After a lawsuit ensued, Dave Goodman was banned from producing any more records made to look or sound like Sex Pistols recordings. The Ex Pistols next album, Denial Of A Good Man, was put on indefinite hold and the band changed their name to Dave Goodman & Friends. After that they re-released one more single entitled "Justifiable Homicide" (originally released in August 1978 and made commercially available and available for download on Dave Goodman's website) and recorded and released a music video for "Don't Fear", segments of which were featured on the Chaos! The Ex Pistols' Secret History DVD. All the manufactured Denial Of A Good Man CDs were sold through Dave's website.

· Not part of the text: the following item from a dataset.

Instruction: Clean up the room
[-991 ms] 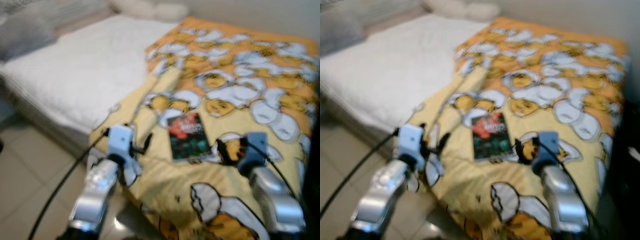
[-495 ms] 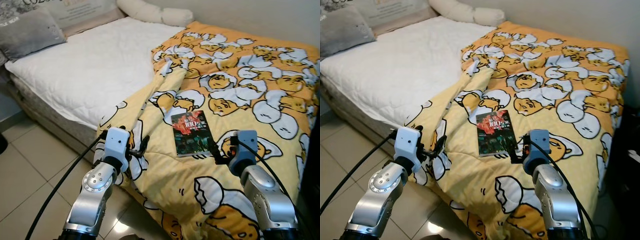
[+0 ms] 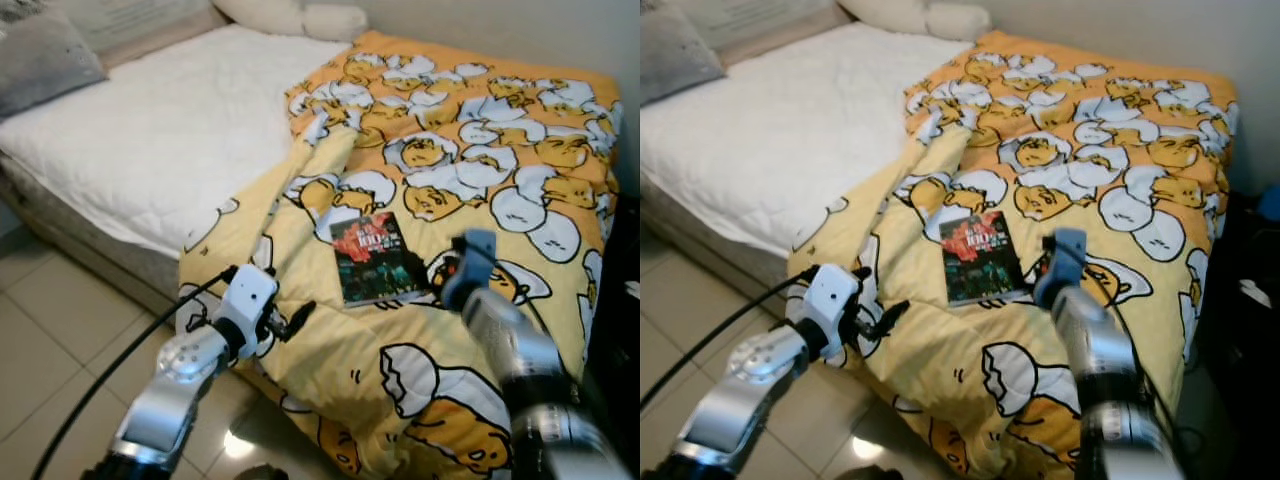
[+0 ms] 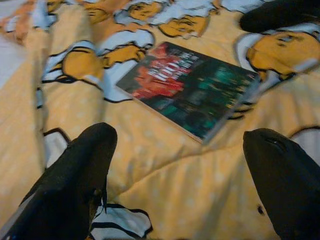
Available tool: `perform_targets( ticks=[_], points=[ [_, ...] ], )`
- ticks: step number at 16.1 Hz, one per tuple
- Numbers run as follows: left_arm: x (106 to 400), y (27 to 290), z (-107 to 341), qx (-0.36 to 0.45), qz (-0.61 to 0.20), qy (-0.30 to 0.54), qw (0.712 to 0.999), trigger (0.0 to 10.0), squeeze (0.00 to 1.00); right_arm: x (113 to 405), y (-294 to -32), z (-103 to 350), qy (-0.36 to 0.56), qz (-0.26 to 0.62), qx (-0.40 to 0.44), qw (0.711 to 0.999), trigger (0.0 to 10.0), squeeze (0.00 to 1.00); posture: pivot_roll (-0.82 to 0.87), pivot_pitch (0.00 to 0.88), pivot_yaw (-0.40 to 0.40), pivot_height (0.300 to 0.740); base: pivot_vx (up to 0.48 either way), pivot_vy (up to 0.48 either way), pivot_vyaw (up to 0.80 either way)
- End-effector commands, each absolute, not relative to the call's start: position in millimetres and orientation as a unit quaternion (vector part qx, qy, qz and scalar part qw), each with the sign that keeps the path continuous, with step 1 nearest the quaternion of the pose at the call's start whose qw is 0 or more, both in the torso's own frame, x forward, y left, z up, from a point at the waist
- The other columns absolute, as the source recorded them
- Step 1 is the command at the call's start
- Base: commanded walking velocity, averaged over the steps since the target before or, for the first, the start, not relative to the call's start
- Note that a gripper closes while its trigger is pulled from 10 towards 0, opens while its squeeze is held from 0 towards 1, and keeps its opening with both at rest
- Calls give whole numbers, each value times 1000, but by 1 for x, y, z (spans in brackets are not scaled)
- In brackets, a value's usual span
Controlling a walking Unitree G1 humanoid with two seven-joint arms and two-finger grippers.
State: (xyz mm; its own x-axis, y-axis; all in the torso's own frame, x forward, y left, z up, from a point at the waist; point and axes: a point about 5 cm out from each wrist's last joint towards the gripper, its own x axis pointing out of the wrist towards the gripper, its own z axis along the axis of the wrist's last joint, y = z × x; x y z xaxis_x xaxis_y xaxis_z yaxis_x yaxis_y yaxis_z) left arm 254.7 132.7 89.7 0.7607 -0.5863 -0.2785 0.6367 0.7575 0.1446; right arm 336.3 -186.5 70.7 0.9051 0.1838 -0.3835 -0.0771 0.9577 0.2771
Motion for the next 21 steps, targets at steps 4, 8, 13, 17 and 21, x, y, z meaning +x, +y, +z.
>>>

Dave Goodman and Kim Thraves owned a rehearsal studio with 4-track recording facilities where the Sex Pistols recorded some early demos. Goodman owned a PA system and became the Sex Pistols regular live sound engineer until 1977. Goodman produced the recordings that formed the Spunk album. Goodman's collection of very poor live sound recordings of the Sex Pistols have been released as Live Worldwide (Konexion Records, Belgium) and other titles. Some of these titles contain live Sex Pistols recordings interspersed with recordings of the Ex Pistols making it appear that these tracks were performed by the Sex Pistols.

== Band members ==
Pseudonyms used on the releases were
- Rotten Johnny (parody of Johnny Rotten)
- Pull Cock (parody of Paul Cook)
- Steal Jones (parody of Steve Jones)
- Posh Pen Bollocks (parody of Glen Matlock)

Actual musicians were
- Dave Slave - vocals
- Alan Lee - guitar, vocals
- Dave Goodman - bass guitar, vocals
- Bryson Graham - drums
- Del Bartle - guitar
- Andy Boreman - drums
- Dave MacIntosh - drums
- Kevin Murphy - drums
- Dave Rose - keyboards

== Discography ==

| Year | Title | Format | Label | Country |
| 1984 | "Land of Hope and Glory" | 12" Single | Virginia Records | France |
| "Land of Hope and Glory" | 7" Single | Virginia Records | UK |
| 1988 | The Swindle Continues | 12" Double LP | VAP | Japan |
| 1989 | Revolution in the Classroom | 7" Single | S.T.P. Records | UK |
| 1992 | Deny LP | 12" Promo LP | Mandala Records | UK |
| 2000 | Denial of a Good Man | Promo CD | Vagina | UK |

"Land of Hope and Glory" reached No. 2 on the UK Indie Chart.